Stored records
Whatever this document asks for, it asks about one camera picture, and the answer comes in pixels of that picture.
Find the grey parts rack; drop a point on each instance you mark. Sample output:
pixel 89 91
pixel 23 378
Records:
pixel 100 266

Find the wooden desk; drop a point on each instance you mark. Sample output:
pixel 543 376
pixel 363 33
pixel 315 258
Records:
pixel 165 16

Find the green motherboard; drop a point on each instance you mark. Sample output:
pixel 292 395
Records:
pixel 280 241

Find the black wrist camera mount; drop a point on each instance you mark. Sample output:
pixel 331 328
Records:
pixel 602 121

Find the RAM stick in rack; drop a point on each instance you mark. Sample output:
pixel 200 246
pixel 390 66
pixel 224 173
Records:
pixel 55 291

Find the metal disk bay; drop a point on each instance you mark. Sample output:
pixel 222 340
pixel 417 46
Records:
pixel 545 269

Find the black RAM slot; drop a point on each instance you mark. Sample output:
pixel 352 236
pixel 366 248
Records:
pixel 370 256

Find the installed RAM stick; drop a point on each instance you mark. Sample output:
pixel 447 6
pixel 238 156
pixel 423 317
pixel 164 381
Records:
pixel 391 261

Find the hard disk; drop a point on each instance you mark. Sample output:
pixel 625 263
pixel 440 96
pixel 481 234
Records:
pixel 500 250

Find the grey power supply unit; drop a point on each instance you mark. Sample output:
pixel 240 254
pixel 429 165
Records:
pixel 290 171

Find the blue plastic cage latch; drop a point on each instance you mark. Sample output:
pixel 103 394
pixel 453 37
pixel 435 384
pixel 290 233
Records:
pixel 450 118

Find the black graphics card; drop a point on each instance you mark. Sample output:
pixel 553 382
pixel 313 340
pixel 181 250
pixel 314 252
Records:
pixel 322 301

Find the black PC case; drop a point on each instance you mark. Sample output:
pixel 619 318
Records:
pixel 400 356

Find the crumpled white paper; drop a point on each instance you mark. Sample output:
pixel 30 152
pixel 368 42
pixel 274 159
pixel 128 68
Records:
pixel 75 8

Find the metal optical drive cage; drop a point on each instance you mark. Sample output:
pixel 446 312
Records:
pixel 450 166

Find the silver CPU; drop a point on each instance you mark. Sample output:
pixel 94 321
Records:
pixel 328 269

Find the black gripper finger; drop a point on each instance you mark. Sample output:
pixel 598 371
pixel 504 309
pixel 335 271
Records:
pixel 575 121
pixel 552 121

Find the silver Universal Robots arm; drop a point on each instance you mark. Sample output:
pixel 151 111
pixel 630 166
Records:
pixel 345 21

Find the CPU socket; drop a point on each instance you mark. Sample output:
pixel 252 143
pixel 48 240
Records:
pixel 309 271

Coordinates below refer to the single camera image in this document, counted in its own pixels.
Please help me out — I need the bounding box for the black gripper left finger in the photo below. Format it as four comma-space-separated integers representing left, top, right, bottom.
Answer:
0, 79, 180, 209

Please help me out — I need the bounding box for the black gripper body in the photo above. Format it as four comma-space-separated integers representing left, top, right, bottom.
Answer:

---

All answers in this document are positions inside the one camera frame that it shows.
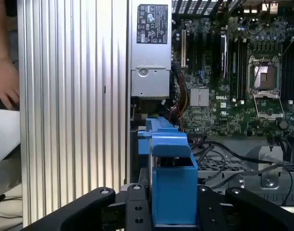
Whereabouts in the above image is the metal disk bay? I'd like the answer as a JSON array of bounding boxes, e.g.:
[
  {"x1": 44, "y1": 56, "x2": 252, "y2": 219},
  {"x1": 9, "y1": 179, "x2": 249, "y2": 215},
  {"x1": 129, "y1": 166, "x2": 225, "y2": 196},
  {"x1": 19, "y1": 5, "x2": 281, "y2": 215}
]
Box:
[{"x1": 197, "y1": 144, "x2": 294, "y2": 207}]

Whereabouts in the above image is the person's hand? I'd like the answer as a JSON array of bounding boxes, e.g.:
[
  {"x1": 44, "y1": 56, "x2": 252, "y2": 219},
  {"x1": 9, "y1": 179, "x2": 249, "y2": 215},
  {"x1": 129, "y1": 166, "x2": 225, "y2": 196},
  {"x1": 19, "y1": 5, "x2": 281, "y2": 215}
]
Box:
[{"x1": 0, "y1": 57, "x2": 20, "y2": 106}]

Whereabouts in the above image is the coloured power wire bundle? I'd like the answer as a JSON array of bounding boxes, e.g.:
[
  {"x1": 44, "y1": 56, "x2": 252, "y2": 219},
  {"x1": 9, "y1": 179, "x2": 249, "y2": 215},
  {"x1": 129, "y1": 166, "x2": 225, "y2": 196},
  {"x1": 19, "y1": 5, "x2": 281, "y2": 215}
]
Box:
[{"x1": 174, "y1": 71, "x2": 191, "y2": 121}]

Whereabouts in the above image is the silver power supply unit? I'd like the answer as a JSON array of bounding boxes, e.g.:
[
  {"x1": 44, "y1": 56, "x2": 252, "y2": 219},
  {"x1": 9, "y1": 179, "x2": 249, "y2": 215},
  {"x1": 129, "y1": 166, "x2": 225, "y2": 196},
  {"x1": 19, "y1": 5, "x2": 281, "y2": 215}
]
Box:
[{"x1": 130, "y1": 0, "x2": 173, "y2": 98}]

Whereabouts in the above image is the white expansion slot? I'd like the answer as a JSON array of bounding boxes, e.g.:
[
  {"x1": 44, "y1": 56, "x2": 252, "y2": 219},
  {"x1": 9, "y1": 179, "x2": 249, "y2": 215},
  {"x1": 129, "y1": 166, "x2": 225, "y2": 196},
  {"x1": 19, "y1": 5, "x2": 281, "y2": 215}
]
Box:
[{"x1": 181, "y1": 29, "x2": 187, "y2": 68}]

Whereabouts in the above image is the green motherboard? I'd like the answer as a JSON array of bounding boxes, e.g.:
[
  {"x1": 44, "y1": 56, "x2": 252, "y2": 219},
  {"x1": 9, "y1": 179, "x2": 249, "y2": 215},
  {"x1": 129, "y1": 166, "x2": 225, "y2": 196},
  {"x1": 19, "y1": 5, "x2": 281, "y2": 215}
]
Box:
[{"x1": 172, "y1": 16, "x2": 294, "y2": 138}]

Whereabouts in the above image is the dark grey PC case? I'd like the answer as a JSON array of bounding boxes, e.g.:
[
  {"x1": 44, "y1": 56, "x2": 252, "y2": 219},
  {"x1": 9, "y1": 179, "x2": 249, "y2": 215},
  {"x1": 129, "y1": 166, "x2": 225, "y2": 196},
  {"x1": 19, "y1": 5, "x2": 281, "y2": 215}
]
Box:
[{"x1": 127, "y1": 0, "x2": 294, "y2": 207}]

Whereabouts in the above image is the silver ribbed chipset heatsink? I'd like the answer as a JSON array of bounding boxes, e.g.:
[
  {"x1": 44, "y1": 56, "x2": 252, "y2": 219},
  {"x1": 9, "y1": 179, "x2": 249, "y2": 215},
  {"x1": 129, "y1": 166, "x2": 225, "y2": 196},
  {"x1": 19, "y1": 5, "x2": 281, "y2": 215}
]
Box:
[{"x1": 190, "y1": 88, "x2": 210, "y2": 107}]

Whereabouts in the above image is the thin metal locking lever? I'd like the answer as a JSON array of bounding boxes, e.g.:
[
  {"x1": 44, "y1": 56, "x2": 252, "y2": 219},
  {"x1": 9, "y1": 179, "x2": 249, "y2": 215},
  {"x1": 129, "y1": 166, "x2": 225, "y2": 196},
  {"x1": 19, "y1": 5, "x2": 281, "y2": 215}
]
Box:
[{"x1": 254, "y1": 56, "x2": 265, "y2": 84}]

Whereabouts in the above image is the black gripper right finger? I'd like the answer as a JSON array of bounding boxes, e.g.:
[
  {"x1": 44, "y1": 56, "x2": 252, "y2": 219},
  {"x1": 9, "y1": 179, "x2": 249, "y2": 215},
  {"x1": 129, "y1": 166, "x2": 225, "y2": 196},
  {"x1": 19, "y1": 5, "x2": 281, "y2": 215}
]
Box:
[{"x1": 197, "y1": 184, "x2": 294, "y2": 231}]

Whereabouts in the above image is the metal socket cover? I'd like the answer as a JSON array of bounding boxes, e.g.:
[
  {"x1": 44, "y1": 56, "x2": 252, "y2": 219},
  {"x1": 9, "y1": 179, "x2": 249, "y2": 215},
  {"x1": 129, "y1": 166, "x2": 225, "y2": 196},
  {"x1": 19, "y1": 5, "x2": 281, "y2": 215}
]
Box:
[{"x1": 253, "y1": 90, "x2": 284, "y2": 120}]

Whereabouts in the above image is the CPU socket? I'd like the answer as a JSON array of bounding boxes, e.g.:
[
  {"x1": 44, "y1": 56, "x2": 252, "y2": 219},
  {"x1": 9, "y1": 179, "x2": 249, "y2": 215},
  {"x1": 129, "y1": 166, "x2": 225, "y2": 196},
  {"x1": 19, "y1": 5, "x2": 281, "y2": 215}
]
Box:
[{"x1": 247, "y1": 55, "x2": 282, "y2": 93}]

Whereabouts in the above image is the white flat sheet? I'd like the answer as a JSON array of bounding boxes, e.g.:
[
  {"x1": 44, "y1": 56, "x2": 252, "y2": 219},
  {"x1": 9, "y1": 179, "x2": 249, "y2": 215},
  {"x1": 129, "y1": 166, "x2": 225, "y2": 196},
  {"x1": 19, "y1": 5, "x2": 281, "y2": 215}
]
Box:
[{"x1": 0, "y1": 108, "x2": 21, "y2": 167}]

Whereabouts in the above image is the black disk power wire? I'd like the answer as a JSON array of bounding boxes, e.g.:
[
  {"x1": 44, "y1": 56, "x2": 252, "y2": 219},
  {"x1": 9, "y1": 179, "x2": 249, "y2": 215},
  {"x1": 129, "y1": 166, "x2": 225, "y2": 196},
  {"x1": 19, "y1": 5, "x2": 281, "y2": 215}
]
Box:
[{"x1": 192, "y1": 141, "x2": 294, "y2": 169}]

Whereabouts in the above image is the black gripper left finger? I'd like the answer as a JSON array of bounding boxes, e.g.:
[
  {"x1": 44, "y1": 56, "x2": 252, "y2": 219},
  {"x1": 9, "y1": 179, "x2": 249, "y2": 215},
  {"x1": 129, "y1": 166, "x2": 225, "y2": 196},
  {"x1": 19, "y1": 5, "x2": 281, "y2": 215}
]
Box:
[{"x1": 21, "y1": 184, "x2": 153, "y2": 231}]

*Exercise*:
Look back at the entries above. Retype the line with "pixel 224 173", the line with "pixel 446 312", and all lines in between.

*Written reply*:
pixel 224 173
Records:
pixel 55 291

Find the metal disk bay; drop a point on each instance you mark. Sample output:
pixel 222 340
pixel 417 46
Records:
pixel 545 269

Find the black RAM slot; drop a point on each instance you mark. Sample output:
pixel 352 236
pixel 366 248
Records:
pixel 370 256

Find the installed RAM stick; drop a point on each instance you mark. Sample output:
pixel 447 6
pixel 238 156
pixel 423 317
pixel 164 381
Records:
pixel 391 261

Find the hard disk; drop a point on each instance you mark. Sample output:
pixel 625 263
pixel 440 96
pixel 481 234
Records:
pixel 500 250

Find the grey power supply unit; drop a point on each instance you mark. Sample output:
pixel 240 254
pixel 429 165
Records:
pixel 290 171

Find the blue plastic cage latch; drop a point on each instance you mark. Sample output:
pixel 103 394
pixel 453 37
pixel 435 384
pixel 290 233
Records:
pixel 450 118

Find the black graphics card; drop a point on each instance you mark. Sample output:
pixel 553 382
pixel 313 340
pixel 181 250
pixel 314 252
Records:
pixel 322 301

Find the black PC case; drop a point on each instance you mark. Sample output:
pixel 619 318
Records:
pixel 400 356

Find the crumpled white paper; drop a point on each instance you mark. Sample output:
pixel 30 152
pixel 368 42
pixel 274 159
pixel 128 68
Records:
pixel 75 8

Find the metal optical drive cage; drop a point on each instance you mark. Sample output:
pixel 446 312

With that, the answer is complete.